§ **WORK TO BE COMPLETED**
Pull out all lines from the listing below in which the word "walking" appears.

§ **SOURCE DATA**
* * * * *

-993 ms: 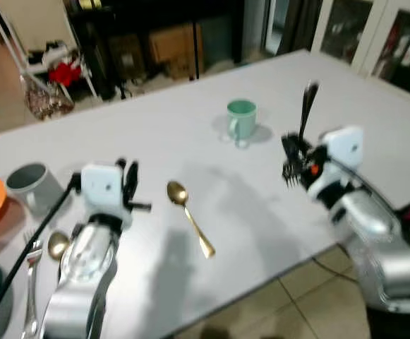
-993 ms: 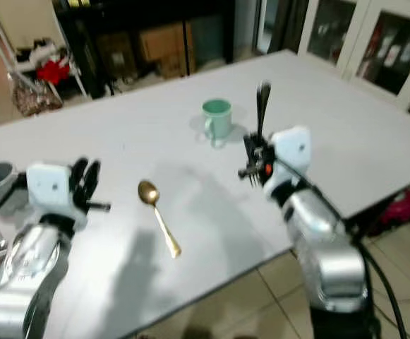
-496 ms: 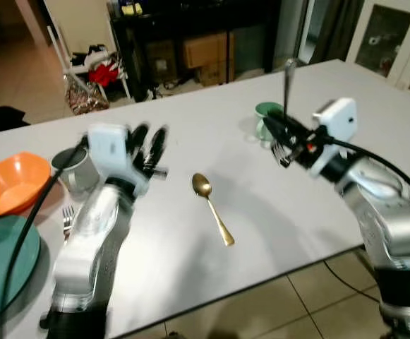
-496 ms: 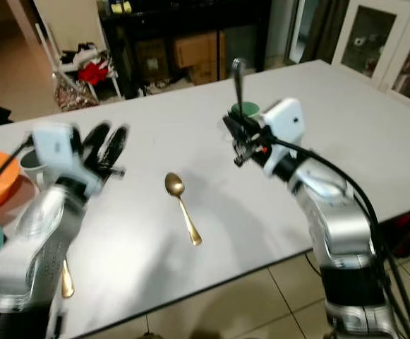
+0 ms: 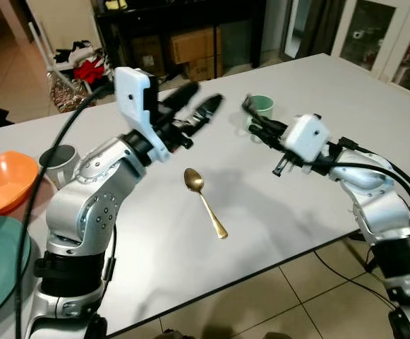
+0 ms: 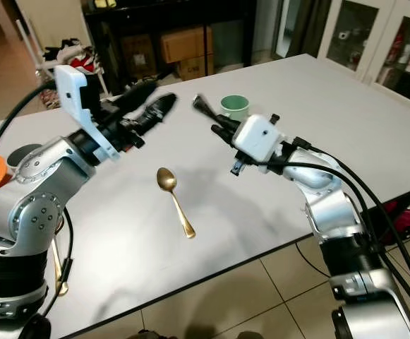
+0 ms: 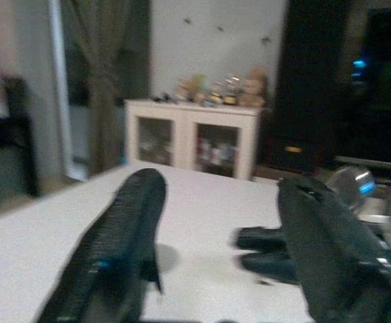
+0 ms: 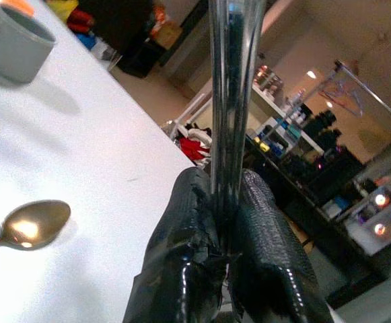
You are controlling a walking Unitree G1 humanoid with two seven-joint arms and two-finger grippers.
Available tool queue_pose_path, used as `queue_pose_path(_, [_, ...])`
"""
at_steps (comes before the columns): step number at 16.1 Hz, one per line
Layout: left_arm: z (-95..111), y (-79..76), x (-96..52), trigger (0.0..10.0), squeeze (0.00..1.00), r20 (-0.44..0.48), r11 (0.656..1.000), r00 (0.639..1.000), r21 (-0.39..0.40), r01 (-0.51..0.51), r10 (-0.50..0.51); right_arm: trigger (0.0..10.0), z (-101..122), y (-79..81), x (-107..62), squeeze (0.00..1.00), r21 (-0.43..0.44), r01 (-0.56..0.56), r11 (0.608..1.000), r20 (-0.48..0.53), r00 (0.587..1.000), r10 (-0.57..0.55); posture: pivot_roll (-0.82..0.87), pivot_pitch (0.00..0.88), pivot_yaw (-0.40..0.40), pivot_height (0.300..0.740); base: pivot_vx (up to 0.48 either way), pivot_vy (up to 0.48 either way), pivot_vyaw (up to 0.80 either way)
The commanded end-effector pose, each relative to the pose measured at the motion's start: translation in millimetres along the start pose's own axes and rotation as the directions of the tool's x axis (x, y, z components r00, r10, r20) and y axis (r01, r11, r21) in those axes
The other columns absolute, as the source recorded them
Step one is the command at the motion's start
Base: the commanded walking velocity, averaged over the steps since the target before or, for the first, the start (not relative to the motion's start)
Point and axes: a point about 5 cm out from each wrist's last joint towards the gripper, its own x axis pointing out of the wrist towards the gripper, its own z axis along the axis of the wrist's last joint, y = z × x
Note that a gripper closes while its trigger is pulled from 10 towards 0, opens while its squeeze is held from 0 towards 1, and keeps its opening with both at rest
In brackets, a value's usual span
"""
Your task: Setting the table
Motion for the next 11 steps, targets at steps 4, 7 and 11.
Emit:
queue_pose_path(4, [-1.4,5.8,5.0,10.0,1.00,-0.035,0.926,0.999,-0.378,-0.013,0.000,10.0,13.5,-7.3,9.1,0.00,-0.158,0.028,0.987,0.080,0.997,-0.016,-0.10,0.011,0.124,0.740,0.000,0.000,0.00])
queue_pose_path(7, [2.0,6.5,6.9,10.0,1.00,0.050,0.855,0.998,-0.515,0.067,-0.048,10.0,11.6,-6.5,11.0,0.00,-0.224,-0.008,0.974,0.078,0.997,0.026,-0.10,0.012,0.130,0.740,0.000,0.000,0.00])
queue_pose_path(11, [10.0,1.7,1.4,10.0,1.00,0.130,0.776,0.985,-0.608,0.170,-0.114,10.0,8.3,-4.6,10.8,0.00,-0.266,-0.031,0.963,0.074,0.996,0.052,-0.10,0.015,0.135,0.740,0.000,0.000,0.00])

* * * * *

§ **ANSWER TO THE EXERCISE**
You are controlling a walking Unitree G1 humanoid with two seven-joint arms and two-finger grippers.
Base: the commanded walking velocity, averaged over the steps since the target before or, for the first, the start (not relative to the motion's start)

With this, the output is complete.